This case concerns allegations of numerous counts of rape and indecent assault of a young girl dating back to 1987 – 1989.

At trial, DH sought to have the prosecution stayed on grounds of culpable prosecutorial delay. In a voir dire trial, the trial judge did not accept DH’s arguments on delay. However, it emerged that the girl’s social worker (Ms C) had noted in 1995 that the girl was not certain that intercourse had taken place; although at the time of trial the complainant was certain that it had.

The trial judge ordered a stay on the prosecution of the rape charges, stating:

This is a piece of evidence that might indicate that [the complainant’s] evidence to the Court, while truthful and honest might not be reliable and the duty was on the prosecution to explore that evidence, bearing in mind that the risk of an unfair trial that everyone accepts can follow from long delay.

The DPP sought leave for a leapfrog appeal against that order directly to the Supreme Court. The constitutional threshold for a leapfrog appeal are (1), an appeal must be in the interests of justice and (2), there must be exceptional circumstances.

The DPP did not argue that she could not fulfill the terms of the stay. She argued that she met the constitutional threshold as she had no right of appeal to the Court of Appeal where the Central Criminal Court order is not an acquittal, conviction or sentence (1), and it would lead to an inequality between her and the accused if the Supreme Court did not grant leave (2).

The Court determined that the DPP met the constitutional threshold and granted leave.

On appeal “the Director intends to argue that the trial judge applied an incorrect test in exercising her jurisdiction to impose a stay; that she failed to have regard to the limited grounds upon which a decision to prosecute can be reviewed by the courts; that she erred in considering that there was a real risk of an unfair trial having regard to the fact that the documents in question had been disclosed; that she focussed disproportionately on the hearsay accounts of words used by the complainant in the earlier investigations; and that she erred in concluding that the alleged inconsistencies justified the staying of a prosecution”.

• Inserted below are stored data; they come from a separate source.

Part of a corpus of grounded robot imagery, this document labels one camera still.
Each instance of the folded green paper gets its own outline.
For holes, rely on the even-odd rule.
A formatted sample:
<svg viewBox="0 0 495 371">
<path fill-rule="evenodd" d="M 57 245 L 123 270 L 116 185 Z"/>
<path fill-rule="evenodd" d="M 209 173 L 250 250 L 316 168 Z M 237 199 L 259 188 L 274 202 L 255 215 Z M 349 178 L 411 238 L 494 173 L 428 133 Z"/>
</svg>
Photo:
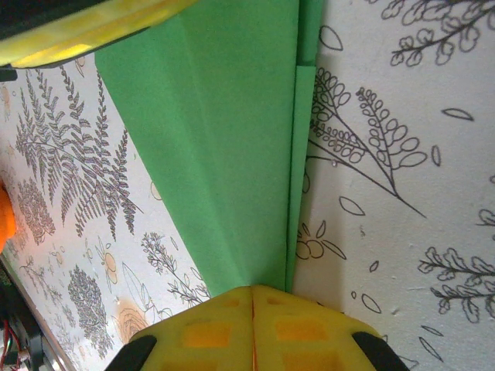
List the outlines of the folded green paper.
<svg viewBox="0 0 495 371">
<path fill-rule="evenodd" d="M 292 284 L 321 2 L 200 0 L 97 52 L 212 294 Z"/>
</svg>

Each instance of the yellow plastic object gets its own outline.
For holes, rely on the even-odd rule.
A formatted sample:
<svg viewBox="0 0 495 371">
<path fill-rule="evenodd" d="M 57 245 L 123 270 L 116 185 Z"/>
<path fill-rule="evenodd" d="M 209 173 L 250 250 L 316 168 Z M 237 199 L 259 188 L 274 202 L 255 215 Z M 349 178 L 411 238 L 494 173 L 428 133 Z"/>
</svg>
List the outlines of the yellow plastic object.
<svg viewBox="0 0 495 371">
<path fill-rule="evenodd" d="M 368 325 L 265 286 L 236 288 L 136 334 L 142 371 L 374 371 L 352 338 Z"/>
<path fill-rule="evenodd" d="M 43 66 L 156 25 L 197 0 L 107 0 L 0 41 L 0 66 Z"/>
<path fill-rule="evenodd" d="M 3 251 L 5 242 L 15 234 L 15 217 L 12 204 L 7 192 L 3 189 L 0 181 L 0 253 Z"/>
</svg>

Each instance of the branch illustration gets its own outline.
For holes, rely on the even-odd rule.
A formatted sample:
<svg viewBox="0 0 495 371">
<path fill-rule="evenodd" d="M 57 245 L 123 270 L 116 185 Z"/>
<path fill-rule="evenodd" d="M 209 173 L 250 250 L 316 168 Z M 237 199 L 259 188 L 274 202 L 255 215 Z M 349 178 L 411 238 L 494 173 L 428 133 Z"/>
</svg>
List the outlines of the branch illustration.
<svg viewBox="0 0 495 371">
<path fill-rule="evenodd" d="M 316 75 L 310 123 L 312 137 L 309 143 L 323 150 L 329 157 L 309 156 L 307 159 L 325 159 L 342 164 L 361 174 L 373 184 L 391 194 L 406 206 L 425 217 L 406 202 L 398 192 L 395 173 L 426 161 L 427 155 L 419 151 L 420 141 L 408 135 L 408 127 L 391 117 L 384 102 L 370 89 L 361 87 L 356 92 L 361 113 L 367 118 L 370 138 L 367 143 L 340 115 L 339 108 L 350 101 L 351 95 L 337 77 L 319 68 Z M 362 166 L 366 161 L 373 166 Z M 378 172 L 371 175 L 369 171 Z"/>
<path fill-rule="evenodd" d="M 179 297 L 182 303 L 186 302 L 189 307 L 203 303 L 204 298 L 210 298 L 210 292 L 203 284 L 202 278 L 199 278 L 201 283 L 196 288 L 191 288 L 189 276 L 184 274 L 180 277 L 177 274 L 177 260 L 167 252 L 162 244 L 161 236 L 154 232 L 145 233 L 141 246 L 148 254 L 148 262 L 156 269 L 156 272 L 162 274 L 165 269 L 174 277 L 174 282 L 169 283 L 169 292 L 174 297 Z M 196 270 L 193 273 L 196 277 L 200 277 Z"/>
<path fill-rule="evenodd" d="M 99 108 L 96 128 L 93 130 L 90 122 L 82 117 L 84 102 L 80 101 L 74 82 L 63 66 L 60 68 L 68 93 L 70 113 L 66 115 L 56 110 L 59 98 L 53 96 L 53 88 L 49 86 L 43 72 L 36 70 L 46 111 L 43 113 L 35 88 L 26 73 L 34 114 L 31 116 L 21 89 L 24 119 L 19 115 L 15 147 L 26 158 L 35 178 L 39 174 L 52 204 L 56 191 L 62 188 L 61 216 L 64 223 L 75 204 L 75 227 L 79 237 L 82 237 L 89 220 L 106 216 L 115 240 L 115 220 L 120 208 L 123 209 L 129 231 L 134 233 L 135 212 L 142 210 L 129 199 L 126 176 L 128 133 L 124 130 L 118 149 L 114 155 L 111 154 L 101 77 L 98 75 Z M 64 123 L 65 117 L 72 122 Z"/>
<path fill-rule="evenodd" d="M 486 19 L 488 29 L 495 30 L 495 4 L 491 0 L 392 0 L 381 13 L 381 18 L 393 19 L 400 15 L 403 26 L 410 26 L 416 22 L 434 22 L 437 27 L 421 28 L 415 37 L 402 37 L 398 43 L 399 49 L 392 52 L 392 66 L 404 61 L 408 67 L 417 66 L 423 59 L 423 52 L 432 47 L 436 48 L 435 64 L 443 66 L 450 61 L 456 49 L 453 39 L 457 36 L 459 50 L 468 53 L 476 47 L 481 37 L 482 19 Z"/>
<path fill-rule="evenodd" d="M 434 247 L 428 248 L 426 259 L 420 260 L 418 270 L 423 274 L 440 271 L 439 281 L 452 281 L 462 278 L 463 284 L 449 286 L 442 284 L 441 290 L 431 287 L 431 292 L 440 298 L 439 313 L 444 315 L 450 310 L 450 302 L 460 300 L 471 323 L 480 321 L 480 307 L 477 300 L 484 300 L 485 309 L 490 317 L 495 318 L 495 267 L 480 257 L 471 257 L 470 264 L 462 259 L 453 248 L 447 249 L 442 256 Z"/>
<path fill-rule="evenodd" d="M 76 319 L 74 318 L 72 311 L 70 310 L 68 305 L 65 305 L 62 300 L 62 294 L 55 289 L 54 286 L 48 284 L 45 281 L 45 268 L 44 267 L 34 267 L 34 260 L 32 256 L 29 256 L 26 259 L 26 264 L 19 267 L 20 270 L 25 271 L 28 275 L 29 279 L 32 282 L 32 285 L 38 292 L 38 287 L 43 290 L 43 294 L 45 295 L 46 300 L 51 300 L 53 305 L 58 308 L 62 308 L 62 312 L 65 314 L 67 321 L 71 327 L 76 327 Z"/>
</svg>

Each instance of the leaf illustration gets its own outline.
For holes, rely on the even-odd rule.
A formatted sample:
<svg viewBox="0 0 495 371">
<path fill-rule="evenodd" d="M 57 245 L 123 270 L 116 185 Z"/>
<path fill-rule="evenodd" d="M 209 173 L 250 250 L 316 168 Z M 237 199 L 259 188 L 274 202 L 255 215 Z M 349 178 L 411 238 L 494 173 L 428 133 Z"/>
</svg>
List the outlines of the leaf illustration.
<svg viewBox="0 0 495 371">
<path fill-rule="evenodd" d="M 145 296 L 143 295 L 143 287 L 144 285 L 141 281 L 136 277 L 134 272 L 129 268 L 126 263 L 122 263 L 122 271 L 124 272 L 124 279 L 129 292 L 131 293 L 132 299 L 136 303 L 136 305 L 142 311 L 146 311 L 148 309 L 147 302 L 145 302 Z"/>
<path fill-rule="evenodd" d="M 322 238 L 325 232 L 326 232 L 326 221 L 323 220 L 318 228 L 318 231 L 316 232 L 316 238 Z"/>
<path fill-rule="evenodd" d="M 478 216 L 480 217 L 481 224 L 479 226 L 495 226 L 495 213 L 488 209 L 481 209 L 478 212 Z"/>
<path fill-rule="evenodd" d="M 485 309 L 491 318 L 495 318 L 495 295 L 486 297 Z"/>
<path fill-rule="evenodd" d="M 370 265 L 370 273 L 373 273 L 378 269 L 378 265 L 380 264 L 380 261 L 375 260 L 372 265 Z"/>
<path fill-rule="evenodd" d="M 471 298 L 465 298 L 462 301 L 463 311 L 466 318 L 471 323 L 478 323 L 480 321 L 480 309 L 476 304 L 473 303 Z"/>
<path fill-rule="evenodd" d="M 461 120 L 474 121 L 474 117 L 469 112 L 460 108 L 446 108 L 442 113 Z"/>
<path fill-rule="evenodd" d="M 368 308 L 369 310 L 381 314 L 381 309 L 378 303 L 368 294 L 362 294 L 361 295 L 361 301 L 363 302 L 364 306 Z"/>
<path fill-rule="evenodd" d="M 330 241 L 323 240 L 322 244 L 324 247 L 326 247 L 328 250 L 332 251 L 335 255 L 338 257 L 341 257 L 344 260 L 347 260 L 346 254 L 343 253 L 343 251 L 334 243 L 331 243 Z"/>
<path fill-rule="evenodd" d="M 426 325 L 422 325 L 421 327 L 424 330 L 428 331 L 430 334 L 433 334 L 435 336 L 443 336 L 443 334 L 439 330 L 437 330 L 437 329 L 435 329 L 433 327 L 429 327 L 429 326 L 426 326 Z"/>
<path fill-rule="evenodd" d="M 432 147 L 432 161 L 438 167 L 442 165 L 442 156 L 440 155 L 440 148 L 438 145 Z"/>
<path fill-rule="evenodd" d="M 455 48 L 456 46 L 448 41 L 440 43 L 439 47 L 436 50 L 435 64 L 437 66 L 443 66 L 447 64 L 447 62 L 450 61 Z"/>
<path fill-rule="evenodd" d="M 330 50 L 343 51 L 342 41 L 339 35 L 329 26 L 321 26 L 319 29 L 319 41 Z"/>
<path fill-rule="evenodd" d="M 344 196 L 339 197 L 339 204 L 340 207 L 346 212 L 348 212 L 351 215 L 355 216 L 365 216 L 366 213 L 361 209 L 361 206 L 359 206 L 357 203 L 355 203 L 352 199 L 349 199 Z"/>
<path fill-rule="evenodd" d="M 419 342 L 421 343 L 421 345 L 423 345 L 423 348 L 425 348 L 426 352 L 430 353 L 432 356 L 434 356 L 435 358 L 437 358 L 438 361 L 443 362 L 442 357 L 438 354 L 438 352 L 435 350 L 435 348 L 433 348 L 430 345 L 429 342 L 427 342 L 421 336 L 419 336 L 418 338 L 419 338 Z"/>
<path fill-rule="evenodd" d="M 480 38 L 480 31 L 477 27 L 471 26 L 461 31 L 460 35 L 459 50 L 468 53 L 476 47 Z"/>
</svg>

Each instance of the black rubber edge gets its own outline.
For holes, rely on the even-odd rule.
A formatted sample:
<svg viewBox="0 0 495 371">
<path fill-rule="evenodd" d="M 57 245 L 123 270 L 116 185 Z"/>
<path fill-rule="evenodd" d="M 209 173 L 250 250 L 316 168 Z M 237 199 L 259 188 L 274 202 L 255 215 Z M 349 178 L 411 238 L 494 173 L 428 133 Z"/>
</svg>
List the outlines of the black rubber edge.
<svg viewBox="0 0 495 371">
<path fill-rule="evenodd" d="M 124 345 L 105 371 L 140 371 L 156 344 L 156 337 L 146 335 Z"/>
<path fill-rule="evenodd" d="M 355 332 L 353 339 L 377 371 L 409 371 L 383 339 L 367 332 Z"/>
</svg>

DPP v Heffernan: Burden of proof for defence of diminished responsibility is the balance of probability

Here, the Supreme Court held that “establish” in s 6(2) of the Criminal Law (Insanity) Act 2006 requires a murder accused to prove on the balance of probability that, at the time the offence was committed, they suffered from a mental disorder which justified a finding of not guilty of murder by reason of diminished responsibility.


Criminal Law (Insanity) Act 2006

6. – (1) Where a person is tried for murder and the jury or, as the case may be, the Special Criminal Court finds that the person –

(a) did the act alleged,

(b) was at the time suffering from a mental disorder, and

(c) the mental disorder was not such as to justify finding him or her not guilty by reason of insanity, but was such as to diminish substantially his or her responsibility for the act,

the jury or court, as the case may be, shall find the person not guilty of the offence but guilty of manslaughter on the ground of diminished responsibility.

(2) Subject to section 5(4), where a person is tried for the offence specified in subsection (1), it shall be for the defence to establish that the person is, by virtue of this section, not liable to be convicted of that offence.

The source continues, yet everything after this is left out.